- Exercise -
In the data below, the answer is the run of lines from the line containing "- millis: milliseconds" through the line containing "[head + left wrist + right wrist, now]", both included; print it exactly and nothing else.
+ + +
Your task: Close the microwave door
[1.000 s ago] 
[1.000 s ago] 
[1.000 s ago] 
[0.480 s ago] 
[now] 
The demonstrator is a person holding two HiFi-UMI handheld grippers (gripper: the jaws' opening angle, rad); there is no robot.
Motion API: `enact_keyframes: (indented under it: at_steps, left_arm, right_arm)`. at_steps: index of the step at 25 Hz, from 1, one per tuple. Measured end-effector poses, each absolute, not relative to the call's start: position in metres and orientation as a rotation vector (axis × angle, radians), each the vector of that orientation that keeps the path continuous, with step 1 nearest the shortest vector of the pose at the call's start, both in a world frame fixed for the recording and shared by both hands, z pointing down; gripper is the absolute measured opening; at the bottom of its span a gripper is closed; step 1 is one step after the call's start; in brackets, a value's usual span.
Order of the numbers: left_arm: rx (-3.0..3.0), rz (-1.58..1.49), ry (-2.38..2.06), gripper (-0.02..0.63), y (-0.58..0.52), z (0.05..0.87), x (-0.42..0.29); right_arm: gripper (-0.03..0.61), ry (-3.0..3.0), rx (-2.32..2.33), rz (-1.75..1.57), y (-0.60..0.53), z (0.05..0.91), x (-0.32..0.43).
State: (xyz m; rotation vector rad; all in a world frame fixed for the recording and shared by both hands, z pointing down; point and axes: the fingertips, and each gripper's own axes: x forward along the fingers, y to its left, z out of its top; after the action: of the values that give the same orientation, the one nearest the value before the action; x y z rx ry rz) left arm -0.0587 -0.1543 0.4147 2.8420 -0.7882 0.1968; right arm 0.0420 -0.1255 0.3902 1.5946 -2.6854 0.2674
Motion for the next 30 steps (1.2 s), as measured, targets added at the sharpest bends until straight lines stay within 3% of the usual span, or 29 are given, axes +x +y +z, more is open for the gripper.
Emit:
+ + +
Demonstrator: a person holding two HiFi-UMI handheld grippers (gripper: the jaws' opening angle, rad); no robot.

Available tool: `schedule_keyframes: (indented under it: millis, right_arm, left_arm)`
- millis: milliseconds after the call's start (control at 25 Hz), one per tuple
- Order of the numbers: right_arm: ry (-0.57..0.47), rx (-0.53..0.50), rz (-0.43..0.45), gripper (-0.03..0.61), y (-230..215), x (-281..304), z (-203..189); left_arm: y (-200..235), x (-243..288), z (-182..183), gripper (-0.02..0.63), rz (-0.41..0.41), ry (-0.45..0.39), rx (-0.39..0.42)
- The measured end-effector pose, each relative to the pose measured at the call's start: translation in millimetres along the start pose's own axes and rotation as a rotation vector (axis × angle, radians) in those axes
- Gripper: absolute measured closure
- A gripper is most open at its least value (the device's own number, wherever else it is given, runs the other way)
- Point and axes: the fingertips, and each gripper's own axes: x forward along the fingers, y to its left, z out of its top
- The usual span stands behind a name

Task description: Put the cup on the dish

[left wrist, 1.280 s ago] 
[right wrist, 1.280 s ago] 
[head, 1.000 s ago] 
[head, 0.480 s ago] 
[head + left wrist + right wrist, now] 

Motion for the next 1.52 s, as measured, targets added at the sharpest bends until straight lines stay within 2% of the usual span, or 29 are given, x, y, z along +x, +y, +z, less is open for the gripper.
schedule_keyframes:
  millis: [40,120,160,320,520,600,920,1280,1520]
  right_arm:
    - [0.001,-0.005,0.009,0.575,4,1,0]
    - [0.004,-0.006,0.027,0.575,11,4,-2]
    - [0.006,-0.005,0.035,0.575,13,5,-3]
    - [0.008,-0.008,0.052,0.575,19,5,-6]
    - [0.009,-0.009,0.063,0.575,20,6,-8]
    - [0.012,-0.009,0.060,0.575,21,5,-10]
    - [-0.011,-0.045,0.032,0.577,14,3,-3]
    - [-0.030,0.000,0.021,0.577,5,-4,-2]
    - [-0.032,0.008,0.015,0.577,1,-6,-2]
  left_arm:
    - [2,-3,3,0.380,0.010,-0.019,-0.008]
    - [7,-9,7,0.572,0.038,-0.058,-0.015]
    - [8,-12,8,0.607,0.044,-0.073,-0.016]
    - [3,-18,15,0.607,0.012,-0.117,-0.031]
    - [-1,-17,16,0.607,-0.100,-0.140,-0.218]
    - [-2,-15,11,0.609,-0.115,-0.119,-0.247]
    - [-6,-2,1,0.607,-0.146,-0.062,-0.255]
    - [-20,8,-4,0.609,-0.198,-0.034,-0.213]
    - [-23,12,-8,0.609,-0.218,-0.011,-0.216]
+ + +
- Reply -
- millis: milliseconds after the call's start (control at 25 Hz), one per tuple
- Order of the numbers: right_arm: ry (-0.57..0.47), rx (-0.53..0.50), rz (-0.43..0.45), gripper (-0.03..0.61), y (-230..215), x (-281..304), z (-203..189); left_arm: y (-200..235), x (-243..288), z (-182..183), gripper (-0.02..0.63), rz (-0.41..0.41), ry (-0.45..0.39), rx (-0.39..0.42)
- The measured end-effector pose, each relative to the pose measured at the call's start: translation in millimetres along the start pose's own axes and rotation as a rotation vector (axis × angle, radians) in those axes
- Gripper: absolute measured closure
- A gripper is most open at its least value (the device's own number, wherever else it is given, runs the other way)
- Point and axes: the fingertips, and each gripper's own axes: x forward along the fingers, y to its left, z out of its top
- The usual span stands behind a name

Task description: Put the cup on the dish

[left wrist, 1.280 s ago] 
[right wrist, 1.280 s ago] 
[head, 1.000 s ago] 
[head, 0.480 s ago] 
[head + left wrist + right wrist, now] 

The work on this exercise is complete.